For most Web ApplicationsProgramMany people prefer form verification. When many applications run in multiple subdomains under a primary domain, single sign-on is a good option. After you log on to www.exapmle.com, you can access resources of everything.example.com.

Form verification does not support this feature by default, but it is not complicated to adjust it by appropriate methods.

ASP. net form verification is not complicated: it creates a special cookie named by the web. the name definition of the forms element in config. It contains encrypted authentication data. The default name of this cookie is. aspxauth.

Cookies are associated with host names by default for privacy and security reasons.

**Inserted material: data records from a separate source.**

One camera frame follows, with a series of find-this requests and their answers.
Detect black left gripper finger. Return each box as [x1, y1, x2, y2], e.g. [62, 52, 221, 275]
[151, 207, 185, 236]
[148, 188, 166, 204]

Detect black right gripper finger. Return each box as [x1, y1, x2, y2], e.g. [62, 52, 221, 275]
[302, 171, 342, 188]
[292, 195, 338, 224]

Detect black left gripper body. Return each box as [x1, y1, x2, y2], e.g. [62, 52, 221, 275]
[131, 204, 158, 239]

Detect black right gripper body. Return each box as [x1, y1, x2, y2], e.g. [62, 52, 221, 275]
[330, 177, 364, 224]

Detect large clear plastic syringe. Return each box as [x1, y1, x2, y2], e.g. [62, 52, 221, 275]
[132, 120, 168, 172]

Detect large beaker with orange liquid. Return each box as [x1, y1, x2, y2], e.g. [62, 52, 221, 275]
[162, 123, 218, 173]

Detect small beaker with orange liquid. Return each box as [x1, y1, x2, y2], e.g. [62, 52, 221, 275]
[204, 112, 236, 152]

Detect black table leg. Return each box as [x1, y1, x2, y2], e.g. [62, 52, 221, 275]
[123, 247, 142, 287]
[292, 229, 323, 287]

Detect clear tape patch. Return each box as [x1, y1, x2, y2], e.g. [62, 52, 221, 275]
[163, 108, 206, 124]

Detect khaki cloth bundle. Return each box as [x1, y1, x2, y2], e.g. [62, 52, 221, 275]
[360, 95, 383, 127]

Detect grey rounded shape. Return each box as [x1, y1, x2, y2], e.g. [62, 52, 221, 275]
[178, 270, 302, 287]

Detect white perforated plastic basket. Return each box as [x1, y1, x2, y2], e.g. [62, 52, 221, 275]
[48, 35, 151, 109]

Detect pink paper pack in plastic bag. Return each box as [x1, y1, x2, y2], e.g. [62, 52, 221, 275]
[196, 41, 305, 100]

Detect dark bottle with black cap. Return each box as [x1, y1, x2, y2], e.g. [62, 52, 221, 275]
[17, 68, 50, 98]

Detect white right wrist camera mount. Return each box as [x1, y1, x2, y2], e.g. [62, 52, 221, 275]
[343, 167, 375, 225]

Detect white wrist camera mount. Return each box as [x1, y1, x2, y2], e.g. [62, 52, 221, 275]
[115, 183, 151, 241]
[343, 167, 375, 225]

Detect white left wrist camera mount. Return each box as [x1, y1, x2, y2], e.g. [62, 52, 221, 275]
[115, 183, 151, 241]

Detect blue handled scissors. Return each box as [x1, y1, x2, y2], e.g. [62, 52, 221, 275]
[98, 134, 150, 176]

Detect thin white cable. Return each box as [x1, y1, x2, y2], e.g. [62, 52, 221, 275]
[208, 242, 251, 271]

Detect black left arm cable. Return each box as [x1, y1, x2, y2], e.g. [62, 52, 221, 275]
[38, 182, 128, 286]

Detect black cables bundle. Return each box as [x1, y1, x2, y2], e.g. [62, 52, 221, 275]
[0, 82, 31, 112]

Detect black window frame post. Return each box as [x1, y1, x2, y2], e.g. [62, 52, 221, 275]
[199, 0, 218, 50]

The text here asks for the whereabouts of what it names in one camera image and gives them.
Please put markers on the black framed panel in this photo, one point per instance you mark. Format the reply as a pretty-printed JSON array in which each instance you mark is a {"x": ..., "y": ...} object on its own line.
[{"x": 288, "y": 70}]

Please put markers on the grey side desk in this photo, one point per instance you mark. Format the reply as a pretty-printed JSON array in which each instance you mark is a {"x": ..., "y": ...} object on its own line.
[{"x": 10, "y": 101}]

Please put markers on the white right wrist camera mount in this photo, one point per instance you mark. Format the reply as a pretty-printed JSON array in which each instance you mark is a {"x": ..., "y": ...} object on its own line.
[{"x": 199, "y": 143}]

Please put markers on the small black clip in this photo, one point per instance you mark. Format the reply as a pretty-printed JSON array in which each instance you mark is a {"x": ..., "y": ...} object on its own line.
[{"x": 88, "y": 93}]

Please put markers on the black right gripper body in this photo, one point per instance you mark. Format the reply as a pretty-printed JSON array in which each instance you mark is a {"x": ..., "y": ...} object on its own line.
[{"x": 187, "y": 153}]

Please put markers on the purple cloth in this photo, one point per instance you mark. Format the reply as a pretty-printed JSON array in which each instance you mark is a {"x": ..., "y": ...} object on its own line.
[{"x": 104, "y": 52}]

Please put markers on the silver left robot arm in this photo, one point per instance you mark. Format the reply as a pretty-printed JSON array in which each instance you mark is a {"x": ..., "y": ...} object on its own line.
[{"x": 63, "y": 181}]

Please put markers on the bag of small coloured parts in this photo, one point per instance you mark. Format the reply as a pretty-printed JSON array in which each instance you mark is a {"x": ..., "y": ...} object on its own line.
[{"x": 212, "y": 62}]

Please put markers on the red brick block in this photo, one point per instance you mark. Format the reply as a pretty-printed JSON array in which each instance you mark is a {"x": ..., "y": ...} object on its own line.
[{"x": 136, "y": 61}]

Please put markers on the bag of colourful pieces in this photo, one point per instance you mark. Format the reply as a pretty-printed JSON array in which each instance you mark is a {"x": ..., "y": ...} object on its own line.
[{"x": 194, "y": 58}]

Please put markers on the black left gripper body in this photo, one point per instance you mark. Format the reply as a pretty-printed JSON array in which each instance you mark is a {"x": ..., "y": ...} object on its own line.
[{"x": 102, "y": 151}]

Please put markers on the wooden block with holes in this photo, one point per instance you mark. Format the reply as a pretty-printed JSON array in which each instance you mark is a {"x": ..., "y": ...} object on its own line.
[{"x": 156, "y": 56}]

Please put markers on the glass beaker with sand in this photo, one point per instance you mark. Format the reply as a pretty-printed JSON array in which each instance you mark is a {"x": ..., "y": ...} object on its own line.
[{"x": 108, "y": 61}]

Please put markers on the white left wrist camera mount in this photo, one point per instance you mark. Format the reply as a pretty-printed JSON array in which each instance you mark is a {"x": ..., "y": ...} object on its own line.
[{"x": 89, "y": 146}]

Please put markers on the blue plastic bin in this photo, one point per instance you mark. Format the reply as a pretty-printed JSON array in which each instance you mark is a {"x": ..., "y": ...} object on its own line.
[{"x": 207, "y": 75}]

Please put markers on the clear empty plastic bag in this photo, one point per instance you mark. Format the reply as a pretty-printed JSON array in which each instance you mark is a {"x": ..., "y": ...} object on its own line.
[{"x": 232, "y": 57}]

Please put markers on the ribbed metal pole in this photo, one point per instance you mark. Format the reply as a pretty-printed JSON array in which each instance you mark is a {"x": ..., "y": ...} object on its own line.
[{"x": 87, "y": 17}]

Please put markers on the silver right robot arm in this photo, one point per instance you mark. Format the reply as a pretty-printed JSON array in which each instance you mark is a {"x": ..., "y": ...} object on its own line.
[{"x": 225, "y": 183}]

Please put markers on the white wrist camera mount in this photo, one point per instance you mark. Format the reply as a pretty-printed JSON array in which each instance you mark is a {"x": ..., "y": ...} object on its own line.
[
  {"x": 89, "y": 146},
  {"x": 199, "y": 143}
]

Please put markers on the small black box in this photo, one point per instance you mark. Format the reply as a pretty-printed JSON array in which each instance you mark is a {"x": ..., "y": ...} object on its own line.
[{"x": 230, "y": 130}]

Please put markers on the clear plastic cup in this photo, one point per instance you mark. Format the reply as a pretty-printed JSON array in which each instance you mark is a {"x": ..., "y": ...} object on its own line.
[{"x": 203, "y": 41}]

However, the cookie mechanism supports accepting the cookie of a host in the domain of the host, which means that the cookie of the host server1.example.com can be used throughout example.com.

You can set cookies for second-level and third-level domains, but do not allow cookies for top-level domains. For example, setting. com cookies is not allowed.

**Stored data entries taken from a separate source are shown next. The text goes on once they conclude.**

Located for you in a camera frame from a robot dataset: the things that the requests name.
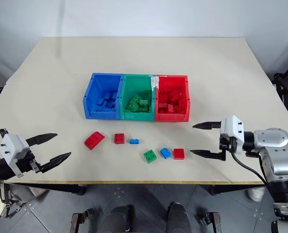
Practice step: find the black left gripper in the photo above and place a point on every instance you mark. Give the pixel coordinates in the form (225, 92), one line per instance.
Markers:
(27, 163)

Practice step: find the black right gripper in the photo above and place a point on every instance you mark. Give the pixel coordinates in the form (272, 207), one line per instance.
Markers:
(228, 143)

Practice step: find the red smooth toy brick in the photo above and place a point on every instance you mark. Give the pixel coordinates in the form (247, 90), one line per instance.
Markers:
(179, 154)

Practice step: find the red curved toy brick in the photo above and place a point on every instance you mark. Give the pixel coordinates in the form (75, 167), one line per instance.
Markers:
(94, 140)

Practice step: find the green four-stud toy brick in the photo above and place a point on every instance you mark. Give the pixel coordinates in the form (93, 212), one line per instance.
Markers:
(149, 156)

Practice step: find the blue plastic bin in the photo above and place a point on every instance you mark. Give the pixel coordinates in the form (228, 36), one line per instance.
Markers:
(91, 97)

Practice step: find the red plastic bin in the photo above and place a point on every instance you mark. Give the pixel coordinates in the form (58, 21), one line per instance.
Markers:
(170, 82)

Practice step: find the red four-stud toy brick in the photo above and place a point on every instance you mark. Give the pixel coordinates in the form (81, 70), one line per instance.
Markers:
(119, 139)

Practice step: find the white rounded object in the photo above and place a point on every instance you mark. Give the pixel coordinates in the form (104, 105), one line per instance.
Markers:
(255, 194)

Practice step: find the small blue toy brick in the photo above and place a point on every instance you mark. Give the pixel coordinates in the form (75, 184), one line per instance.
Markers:
(134, 141)

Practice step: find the black stand foot with caster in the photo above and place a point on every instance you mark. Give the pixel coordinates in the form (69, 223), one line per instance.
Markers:
(79, 221)
(213, 222)

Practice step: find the white tape patch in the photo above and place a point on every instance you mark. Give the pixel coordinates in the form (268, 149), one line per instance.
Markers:
(154, 82)

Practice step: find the dark rounded shape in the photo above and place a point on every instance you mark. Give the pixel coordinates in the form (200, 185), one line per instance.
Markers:
(179, 218)
(118, 218)

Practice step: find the green plastic bin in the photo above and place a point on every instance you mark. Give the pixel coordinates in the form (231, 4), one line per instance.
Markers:
(129, 85)

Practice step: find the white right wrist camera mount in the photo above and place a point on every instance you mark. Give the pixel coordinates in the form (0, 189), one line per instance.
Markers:
(231, 126)

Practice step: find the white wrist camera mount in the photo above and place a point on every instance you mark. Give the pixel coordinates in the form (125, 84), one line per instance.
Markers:
(10, 145)
(231, 126)

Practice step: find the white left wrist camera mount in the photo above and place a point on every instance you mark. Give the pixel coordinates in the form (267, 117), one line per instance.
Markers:
(10, 145)

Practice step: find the black table frame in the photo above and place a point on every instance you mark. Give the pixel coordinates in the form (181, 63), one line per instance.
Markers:
(61, 187)

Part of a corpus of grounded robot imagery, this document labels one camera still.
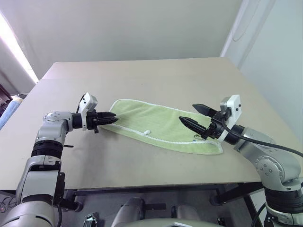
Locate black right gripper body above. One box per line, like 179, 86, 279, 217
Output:
200, 110, 230, 143

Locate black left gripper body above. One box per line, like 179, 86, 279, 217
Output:
85, 109, 103, 134

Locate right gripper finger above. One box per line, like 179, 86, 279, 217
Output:
192, 103, 217, 118
178, 116, 210, 137

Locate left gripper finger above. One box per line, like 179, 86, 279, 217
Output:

Next, let's start setting up to see what work is needed.

Start setting

Like other applications, you must first set authentication in system. Web. For example:

< Authentication Mode = "Forms" >
< Forms Name = "Domainloginauth" Loginurl = "Http: // weblogin/default. aspx"
Protection = "All" />
</ Authentication >

 

As mentioned above, the authenticated cookie is encrypted, and the encrypted seed is randomly generated. When multiple servers are required to work together, the same encryption seed is required. Add the following section to system. Web:

< Machinekey
Validationkey = "Bd52058a3dea473ea99f29418689528a494df2b00054bb7c"  
Decryptionkey = "684fc9301f404de1b9565e7d952005579e823307bed44885"  
/>

If des is used for encryption, 16 hexadecimal symbols are used. If sha1 is used for encryption, 48 hexadecimal symbols are used. ASP. NET uses sha1 for encryption by default.

Start logon Verification

The domain information must be appended to the cookie before the verification cookie is sent to the customer,Code(Assume that the user name and password have been verified and are stored in the username variable ):

1 Httpcookie authcookie = Formsauthentication. getauthcookie (username, False );
2 Authcookie. Domain =   " Example.com " ;
3 Response. Cookies. Add (authcookie );
4 Response. Redirect (formsauthentication. getredirecturl (username, False );

Cancel

Generally, you do not need to perform any settings when logging out. You only need to call formsauthentication. signout (), but this function cannot process domain cookies.
Therefore, you should manually delete this cookie. The only way to manually delete this cookie is to set the cookie expiration time to the past time. refer to the following code:

Httpcookie authcookie = Request. Cookies [formsauthentication. formscookiename];
Authcookie. Domain =   " Example.com " ;
Authcookie. Expires = Datetime. Now. adddays ( - 1 );
Response. Cookies. Add (authcookie );

 

Now, your application can perform single-point logon.